▶ **INSTRUCTIONS TO FOLLOW**:
Take the entries below and print only the lines from the one with "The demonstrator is" through the one with "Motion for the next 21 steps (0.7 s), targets", exactly as they stand, both ends included.

▶ **RECORDED INFORMATION**:
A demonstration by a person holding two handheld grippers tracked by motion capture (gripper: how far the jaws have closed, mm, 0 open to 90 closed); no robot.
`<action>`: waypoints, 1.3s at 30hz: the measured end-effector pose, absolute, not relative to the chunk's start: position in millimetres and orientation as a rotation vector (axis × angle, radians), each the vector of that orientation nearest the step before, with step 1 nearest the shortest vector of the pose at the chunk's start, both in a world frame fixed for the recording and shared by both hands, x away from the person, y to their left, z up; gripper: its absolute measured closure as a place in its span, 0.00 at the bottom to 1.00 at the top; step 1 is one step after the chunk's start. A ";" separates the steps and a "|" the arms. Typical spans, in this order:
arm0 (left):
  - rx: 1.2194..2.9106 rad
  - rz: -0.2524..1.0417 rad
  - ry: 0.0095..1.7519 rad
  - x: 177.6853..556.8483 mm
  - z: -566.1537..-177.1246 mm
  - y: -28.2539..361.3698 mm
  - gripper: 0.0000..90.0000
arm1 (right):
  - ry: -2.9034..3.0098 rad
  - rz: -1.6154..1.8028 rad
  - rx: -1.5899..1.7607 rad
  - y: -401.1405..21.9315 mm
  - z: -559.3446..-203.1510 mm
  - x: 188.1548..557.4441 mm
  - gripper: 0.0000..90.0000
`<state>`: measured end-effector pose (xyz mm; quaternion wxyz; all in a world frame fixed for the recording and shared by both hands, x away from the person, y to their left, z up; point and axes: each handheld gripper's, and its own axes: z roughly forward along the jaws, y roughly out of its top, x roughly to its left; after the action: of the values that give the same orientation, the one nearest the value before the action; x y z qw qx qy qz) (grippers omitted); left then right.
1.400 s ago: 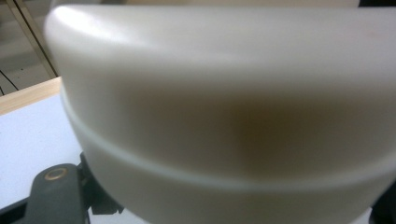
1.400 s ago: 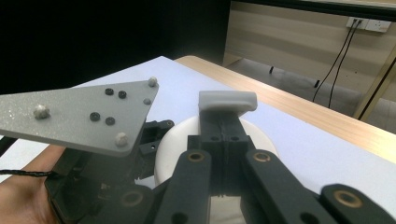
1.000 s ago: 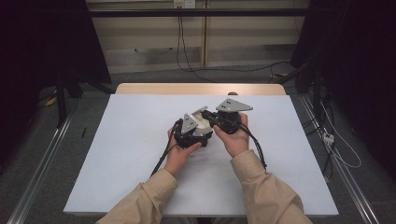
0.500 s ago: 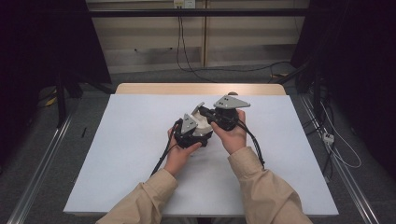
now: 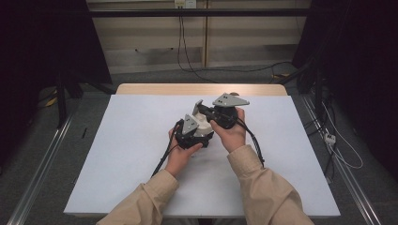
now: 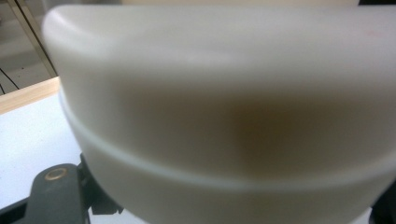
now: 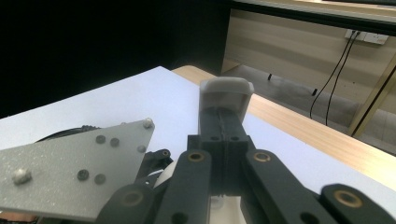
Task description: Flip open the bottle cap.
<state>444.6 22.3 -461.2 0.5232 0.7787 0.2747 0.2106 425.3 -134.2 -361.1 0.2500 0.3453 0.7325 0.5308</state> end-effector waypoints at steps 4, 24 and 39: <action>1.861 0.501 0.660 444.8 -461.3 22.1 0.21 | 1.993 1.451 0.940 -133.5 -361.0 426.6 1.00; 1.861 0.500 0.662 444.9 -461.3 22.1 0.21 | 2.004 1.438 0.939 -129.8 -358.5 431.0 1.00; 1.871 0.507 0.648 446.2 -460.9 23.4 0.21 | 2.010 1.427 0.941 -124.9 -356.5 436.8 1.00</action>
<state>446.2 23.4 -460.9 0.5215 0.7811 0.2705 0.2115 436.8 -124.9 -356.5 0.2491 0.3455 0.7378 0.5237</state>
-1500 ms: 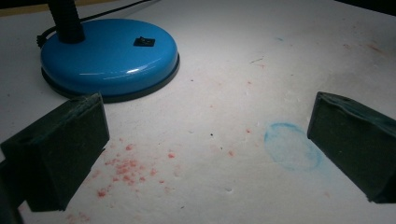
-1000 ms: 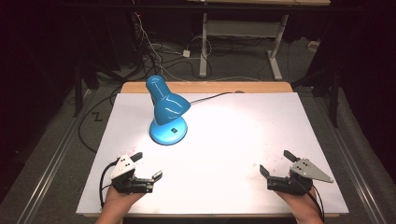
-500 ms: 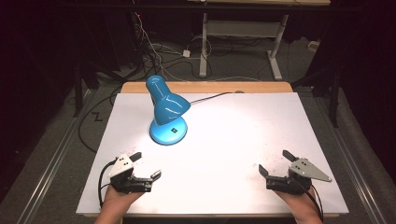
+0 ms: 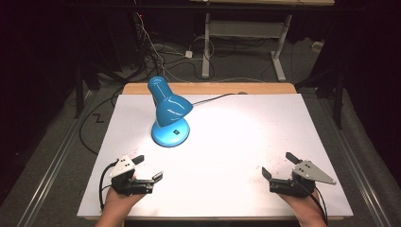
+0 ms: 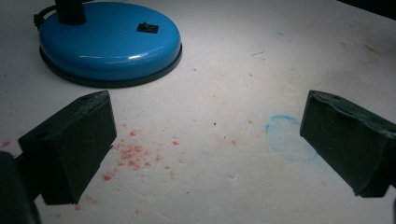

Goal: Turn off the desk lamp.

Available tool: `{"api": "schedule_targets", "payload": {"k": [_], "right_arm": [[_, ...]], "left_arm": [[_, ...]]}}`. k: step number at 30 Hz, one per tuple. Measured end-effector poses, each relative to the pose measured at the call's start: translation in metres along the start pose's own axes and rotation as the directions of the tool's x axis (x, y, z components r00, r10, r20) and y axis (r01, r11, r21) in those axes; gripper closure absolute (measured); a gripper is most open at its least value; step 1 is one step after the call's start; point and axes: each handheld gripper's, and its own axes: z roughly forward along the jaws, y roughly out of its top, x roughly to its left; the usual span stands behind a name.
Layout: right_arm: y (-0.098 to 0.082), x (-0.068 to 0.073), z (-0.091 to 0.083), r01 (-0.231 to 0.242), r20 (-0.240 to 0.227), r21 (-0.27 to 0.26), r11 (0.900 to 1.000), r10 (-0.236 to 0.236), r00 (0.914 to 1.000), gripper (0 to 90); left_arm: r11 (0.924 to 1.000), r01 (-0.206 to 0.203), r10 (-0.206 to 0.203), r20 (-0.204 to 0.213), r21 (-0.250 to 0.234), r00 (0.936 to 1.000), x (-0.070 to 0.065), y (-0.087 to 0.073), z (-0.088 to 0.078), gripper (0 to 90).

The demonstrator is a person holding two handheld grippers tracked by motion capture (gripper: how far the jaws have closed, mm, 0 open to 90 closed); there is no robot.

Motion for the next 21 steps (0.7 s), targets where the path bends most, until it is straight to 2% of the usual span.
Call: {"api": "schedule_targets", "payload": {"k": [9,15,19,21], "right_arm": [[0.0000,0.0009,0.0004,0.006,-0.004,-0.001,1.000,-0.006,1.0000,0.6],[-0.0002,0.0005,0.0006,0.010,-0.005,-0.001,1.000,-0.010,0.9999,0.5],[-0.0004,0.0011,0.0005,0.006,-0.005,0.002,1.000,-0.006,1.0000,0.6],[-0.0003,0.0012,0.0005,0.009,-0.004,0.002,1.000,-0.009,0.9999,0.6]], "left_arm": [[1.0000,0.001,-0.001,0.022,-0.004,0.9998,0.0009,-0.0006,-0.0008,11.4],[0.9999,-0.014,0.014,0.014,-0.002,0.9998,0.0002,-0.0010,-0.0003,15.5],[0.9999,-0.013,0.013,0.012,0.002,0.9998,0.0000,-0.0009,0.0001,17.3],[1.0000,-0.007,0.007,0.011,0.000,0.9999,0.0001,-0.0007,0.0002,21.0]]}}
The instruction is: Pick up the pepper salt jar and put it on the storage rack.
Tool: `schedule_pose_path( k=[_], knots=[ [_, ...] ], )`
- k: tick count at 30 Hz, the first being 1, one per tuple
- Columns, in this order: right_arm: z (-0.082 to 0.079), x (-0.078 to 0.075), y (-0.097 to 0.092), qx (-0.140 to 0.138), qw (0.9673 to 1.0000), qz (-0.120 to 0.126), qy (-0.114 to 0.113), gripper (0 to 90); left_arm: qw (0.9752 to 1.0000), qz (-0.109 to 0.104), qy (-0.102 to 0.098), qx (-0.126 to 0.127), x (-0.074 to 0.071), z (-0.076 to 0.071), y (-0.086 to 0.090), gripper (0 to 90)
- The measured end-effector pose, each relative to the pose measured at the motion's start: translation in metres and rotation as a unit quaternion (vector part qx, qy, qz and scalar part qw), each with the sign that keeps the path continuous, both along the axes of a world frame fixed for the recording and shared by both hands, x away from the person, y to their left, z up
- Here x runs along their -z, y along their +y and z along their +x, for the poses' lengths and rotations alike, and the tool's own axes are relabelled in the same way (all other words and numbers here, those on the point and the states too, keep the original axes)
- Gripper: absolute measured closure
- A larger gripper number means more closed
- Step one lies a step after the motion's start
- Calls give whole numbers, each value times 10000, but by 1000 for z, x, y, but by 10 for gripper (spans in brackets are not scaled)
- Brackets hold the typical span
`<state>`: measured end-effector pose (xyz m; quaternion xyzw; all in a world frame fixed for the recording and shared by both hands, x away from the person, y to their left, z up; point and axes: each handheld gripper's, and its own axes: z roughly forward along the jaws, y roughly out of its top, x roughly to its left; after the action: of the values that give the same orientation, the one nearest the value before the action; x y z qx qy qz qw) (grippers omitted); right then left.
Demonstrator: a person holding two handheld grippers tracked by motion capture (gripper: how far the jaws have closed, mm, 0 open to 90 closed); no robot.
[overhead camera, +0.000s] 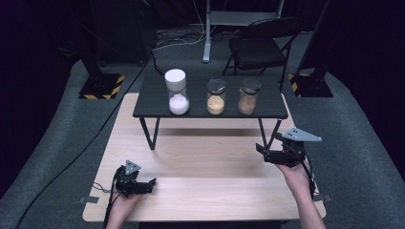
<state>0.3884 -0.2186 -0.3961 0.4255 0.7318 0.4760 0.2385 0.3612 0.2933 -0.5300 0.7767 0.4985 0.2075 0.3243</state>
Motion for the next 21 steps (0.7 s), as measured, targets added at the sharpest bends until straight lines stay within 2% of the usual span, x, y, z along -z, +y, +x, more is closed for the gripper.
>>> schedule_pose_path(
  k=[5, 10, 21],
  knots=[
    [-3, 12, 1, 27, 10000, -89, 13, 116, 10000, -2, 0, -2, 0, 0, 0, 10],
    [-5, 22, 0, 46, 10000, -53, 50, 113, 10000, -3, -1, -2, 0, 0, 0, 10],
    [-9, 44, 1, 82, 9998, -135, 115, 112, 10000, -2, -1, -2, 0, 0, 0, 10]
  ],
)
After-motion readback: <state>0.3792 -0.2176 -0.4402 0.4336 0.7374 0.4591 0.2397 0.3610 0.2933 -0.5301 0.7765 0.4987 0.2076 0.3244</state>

▶ **SOLUTION TO THIS PROBLEM**:
The demonstrator is a person holding two handheld grippers tracked by motion capture (gripper: how far the jaws have closed, mm, 0 open to 90 closed); there is no robot.

Motion for the next 21 steps (0.7 s), targets where the path bends most, until it is straight to 2% of the usual span.

With this, the exercise has been completed.